Recent opcodes would usually trigger an exception when executed on a CPU not supporting them.

However, this one is mapped on 0fbd: bsr (Bit Scan Reverse) with an f3 prefix, so it will not trigger any exception on a CPU that doesn't support it:

  1. it will just execute bsr and ignore the prefix.
  2. bsr and lzcnt work on the same register, and have the same instruction length, so the same target register will be modified, and the next instruction will be the same. Thus, only the target register and flags might be different.

if you execute:

ecx = 35abc80eh (00110101101010111100100000001110b)

f3 0f bdc1:

if lzcnt is supported by the CPU:

f3 0f bdc1: lzcnt eax, ecx

=> eax = 2

if not:

f3         <== ignored prefix
   0f bdc1: bsr eax, ecx

=> eax = 1dh

It makes lzcnt an odd exception-less AMD detector (for now): besides, with a null source, lzcnt will return a null value, while bsr will leave the target unmodified.

sal

Shift Arithmetic Left (the opcode with modRM 110) is identical to SHL (opcode with modRM 100), and is usually encoded directly as SHL: this means that assemblers always generates the SHL opcode, so SAL is sometimes totally ignored by disassemblers/emulators/...

al = 1010b

c0f0 02: sal al, 2

=> al = 101000b

It's informally called SAL, because it's technically a different opcode (in hex), but functionally, it's the same as SHL.

modRM 100 101 110 111
opcode SHL SHR 'SAL' SAR

salc

  • salc is sometimes written setalc
  • it stands for Set AL on Carry
  • it's undocumented by Intel - but not by AMD, and it's unexpectedly supported by Intel's public tools.
  • it's a one byte equivalent of 1ac0: sb al, al
    • al = cf ? -1 : 0
f9: stc
d6: salc

=> al = -1

lock

lock: works only on memory targets:

  • f0 0100: lock:add [eax], eax is valid.
  • f0 01c0: lock:add eax, eax and f0 0300: lock:add eax, [eax] trigger exceptions.
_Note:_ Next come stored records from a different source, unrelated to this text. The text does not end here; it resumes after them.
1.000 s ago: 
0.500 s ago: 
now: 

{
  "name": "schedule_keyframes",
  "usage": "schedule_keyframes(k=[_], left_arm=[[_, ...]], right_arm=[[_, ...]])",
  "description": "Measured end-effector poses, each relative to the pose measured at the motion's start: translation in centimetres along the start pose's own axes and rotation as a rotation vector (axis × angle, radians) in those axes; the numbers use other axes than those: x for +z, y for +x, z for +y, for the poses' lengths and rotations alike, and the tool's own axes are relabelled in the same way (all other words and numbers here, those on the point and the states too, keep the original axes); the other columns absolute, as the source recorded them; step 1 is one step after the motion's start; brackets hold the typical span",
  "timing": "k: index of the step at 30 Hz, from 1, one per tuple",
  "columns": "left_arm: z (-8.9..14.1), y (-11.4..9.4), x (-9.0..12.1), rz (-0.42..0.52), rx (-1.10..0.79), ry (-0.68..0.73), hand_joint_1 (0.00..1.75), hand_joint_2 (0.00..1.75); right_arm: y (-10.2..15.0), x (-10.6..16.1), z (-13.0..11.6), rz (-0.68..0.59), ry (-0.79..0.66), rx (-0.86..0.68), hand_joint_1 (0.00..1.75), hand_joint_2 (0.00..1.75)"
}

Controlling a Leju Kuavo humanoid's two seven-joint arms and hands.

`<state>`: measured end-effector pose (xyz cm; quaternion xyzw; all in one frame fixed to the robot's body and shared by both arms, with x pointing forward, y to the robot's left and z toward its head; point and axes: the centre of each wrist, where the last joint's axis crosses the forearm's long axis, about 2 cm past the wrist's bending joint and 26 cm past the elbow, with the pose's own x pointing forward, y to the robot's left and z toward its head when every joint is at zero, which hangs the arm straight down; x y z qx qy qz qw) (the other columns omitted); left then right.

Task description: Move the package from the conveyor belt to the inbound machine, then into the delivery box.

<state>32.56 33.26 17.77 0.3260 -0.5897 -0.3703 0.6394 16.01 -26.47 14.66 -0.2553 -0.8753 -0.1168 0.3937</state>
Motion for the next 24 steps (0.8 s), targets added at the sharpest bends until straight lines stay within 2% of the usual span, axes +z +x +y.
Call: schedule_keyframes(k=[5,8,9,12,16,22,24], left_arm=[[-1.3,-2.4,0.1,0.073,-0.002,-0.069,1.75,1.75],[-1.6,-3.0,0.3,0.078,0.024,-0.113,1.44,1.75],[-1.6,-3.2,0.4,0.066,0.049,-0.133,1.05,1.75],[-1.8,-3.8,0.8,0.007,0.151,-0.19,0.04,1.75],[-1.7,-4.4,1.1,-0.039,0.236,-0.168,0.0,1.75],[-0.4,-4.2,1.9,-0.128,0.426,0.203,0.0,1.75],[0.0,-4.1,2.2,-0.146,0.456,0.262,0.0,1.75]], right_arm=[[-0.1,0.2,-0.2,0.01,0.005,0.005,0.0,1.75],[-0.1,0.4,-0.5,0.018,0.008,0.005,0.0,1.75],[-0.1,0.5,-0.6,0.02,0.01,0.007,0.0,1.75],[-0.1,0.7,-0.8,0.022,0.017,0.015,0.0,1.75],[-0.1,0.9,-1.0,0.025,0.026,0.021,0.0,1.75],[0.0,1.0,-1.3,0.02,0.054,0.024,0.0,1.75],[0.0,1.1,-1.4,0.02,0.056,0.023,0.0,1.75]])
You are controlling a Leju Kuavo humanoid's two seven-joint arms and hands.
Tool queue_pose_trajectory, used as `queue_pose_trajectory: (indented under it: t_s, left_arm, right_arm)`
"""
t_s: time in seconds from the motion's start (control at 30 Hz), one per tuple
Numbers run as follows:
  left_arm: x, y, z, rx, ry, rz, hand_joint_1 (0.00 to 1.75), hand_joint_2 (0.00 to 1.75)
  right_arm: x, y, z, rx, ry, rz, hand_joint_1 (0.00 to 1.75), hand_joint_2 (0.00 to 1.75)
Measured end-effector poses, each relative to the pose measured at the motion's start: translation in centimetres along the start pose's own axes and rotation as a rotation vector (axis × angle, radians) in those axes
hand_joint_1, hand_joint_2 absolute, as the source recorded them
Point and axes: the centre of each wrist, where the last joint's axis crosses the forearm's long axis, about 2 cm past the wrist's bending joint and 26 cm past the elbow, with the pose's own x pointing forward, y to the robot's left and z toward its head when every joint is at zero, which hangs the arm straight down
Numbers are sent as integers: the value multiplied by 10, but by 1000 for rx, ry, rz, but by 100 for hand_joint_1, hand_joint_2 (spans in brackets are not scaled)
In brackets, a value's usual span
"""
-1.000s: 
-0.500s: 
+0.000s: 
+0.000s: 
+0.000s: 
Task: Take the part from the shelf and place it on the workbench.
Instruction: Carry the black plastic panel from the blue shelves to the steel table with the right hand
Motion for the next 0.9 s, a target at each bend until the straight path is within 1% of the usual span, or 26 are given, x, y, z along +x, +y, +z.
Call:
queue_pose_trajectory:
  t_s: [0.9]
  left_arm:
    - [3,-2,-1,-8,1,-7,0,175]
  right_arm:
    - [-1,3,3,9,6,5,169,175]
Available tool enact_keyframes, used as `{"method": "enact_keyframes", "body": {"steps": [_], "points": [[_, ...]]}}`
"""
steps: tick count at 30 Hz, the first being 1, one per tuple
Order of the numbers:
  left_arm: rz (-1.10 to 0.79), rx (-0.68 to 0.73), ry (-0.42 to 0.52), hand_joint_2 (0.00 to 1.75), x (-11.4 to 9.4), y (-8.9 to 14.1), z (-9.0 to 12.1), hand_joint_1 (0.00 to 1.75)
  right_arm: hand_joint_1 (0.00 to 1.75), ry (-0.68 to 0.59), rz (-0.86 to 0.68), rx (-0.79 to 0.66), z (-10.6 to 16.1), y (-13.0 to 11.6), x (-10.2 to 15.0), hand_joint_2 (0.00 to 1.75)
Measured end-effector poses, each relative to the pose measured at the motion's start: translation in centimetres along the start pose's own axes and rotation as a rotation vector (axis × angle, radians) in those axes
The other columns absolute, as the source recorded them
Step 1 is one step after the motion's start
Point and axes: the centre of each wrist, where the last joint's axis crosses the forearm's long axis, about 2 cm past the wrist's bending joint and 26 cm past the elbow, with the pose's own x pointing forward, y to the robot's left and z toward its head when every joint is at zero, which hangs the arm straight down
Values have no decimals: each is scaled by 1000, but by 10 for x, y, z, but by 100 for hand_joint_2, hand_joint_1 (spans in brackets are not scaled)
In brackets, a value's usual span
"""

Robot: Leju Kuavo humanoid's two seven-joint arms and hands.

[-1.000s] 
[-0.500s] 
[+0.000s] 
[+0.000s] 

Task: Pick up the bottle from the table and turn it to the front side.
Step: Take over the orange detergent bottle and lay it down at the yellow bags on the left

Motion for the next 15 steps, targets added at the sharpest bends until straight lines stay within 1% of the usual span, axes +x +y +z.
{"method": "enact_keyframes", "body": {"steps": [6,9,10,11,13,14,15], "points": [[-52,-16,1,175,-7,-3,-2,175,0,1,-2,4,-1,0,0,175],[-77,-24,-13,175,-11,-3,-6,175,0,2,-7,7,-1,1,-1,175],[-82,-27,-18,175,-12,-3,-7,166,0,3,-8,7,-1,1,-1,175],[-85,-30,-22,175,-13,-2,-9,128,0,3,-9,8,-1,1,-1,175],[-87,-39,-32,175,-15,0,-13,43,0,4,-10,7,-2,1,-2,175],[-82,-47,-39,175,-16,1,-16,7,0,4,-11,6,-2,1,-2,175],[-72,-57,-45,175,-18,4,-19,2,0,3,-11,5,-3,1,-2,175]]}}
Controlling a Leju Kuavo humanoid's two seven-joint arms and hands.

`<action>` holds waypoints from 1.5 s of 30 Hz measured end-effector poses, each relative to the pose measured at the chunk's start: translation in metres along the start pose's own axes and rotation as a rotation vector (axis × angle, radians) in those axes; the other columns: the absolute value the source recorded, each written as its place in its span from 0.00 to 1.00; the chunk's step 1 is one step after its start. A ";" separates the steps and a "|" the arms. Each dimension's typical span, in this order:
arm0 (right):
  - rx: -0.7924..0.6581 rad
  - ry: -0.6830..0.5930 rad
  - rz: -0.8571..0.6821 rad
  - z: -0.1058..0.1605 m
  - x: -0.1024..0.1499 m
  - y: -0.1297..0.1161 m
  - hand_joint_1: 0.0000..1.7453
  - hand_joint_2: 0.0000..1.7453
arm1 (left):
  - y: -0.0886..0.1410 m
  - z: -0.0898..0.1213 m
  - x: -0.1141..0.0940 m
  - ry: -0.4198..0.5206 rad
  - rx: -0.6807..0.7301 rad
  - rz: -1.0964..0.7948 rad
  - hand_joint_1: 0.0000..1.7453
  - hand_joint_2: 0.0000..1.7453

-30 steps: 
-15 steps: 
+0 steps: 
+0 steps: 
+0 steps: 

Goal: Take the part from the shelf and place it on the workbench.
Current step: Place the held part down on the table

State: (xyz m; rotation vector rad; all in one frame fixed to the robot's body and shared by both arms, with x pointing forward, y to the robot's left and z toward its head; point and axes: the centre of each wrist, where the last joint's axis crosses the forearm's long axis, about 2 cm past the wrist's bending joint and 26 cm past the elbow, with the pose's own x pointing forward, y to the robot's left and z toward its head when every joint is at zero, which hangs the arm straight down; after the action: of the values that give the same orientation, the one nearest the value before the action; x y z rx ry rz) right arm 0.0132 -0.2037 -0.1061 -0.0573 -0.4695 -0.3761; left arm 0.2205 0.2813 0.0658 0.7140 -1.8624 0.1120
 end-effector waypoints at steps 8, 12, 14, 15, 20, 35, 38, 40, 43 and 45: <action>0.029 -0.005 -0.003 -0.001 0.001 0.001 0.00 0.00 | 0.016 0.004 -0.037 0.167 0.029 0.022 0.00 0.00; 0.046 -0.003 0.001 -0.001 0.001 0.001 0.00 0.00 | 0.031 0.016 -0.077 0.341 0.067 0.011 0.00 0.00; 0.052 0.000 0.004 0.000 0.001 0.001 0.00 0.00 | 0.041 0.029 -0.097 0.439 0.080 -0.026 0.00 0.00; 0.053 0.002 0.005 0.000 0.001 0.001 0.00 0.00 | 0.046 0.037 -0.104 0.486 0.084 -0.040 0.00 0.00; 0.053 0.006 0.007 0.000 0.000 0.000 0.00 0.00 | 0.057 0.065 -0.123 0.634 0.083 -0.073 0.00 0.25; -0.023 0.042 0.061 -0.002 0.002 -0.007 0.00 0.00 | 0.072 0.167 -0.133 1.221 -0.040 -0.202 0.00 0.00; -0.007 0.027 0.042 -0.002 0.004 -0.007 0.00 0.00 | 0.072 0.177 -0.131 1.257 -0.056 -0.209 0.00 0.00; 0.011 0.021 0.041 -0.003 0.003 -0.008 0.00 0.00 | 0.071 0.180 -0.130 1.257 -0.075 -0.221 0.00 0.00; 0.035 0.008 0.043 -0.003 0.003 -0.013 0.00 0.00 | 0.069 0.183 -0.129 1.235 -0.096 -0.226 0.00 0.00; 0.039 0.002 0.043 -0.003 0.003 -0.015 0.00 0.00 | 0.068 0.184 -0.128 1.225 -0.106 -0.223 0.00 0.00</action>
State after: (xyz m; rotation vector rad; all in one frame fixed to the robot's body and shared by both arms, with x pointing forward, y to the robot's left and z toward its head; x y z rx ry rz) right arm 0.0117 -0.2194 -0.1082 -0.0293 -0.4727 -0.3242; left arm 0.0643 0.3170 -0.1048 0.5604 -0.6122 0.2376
and on the following opcodes:

  • adc, add, and, or, sbb, sub, xor, dec, inc, neg, not
  • cmpxchg, cmpxchg8b
  • btr, bts, btc
    • f0 0fa300: lock:bt [eax], eax does trigger an exception.
  • xadd, xchg (even if they are already atomic, so lock: is superfluous)

XP bug

lock: is wrongly parsed by Windows XP:

  1. Upon an exception, XP tries to determine whether it should be an INVALID LOCK SEQUENCE or just an ILLEGAL INSTRUCTION
  2. but it checks too briefly for a F0 byte: in the case of FEF0, which is just undefined, an INVALID LOCK SEQUENCE is still triggered by XP even if, in this case, it has nothing to do with a lock prefix (For reference, FEC0 decodes as inc al)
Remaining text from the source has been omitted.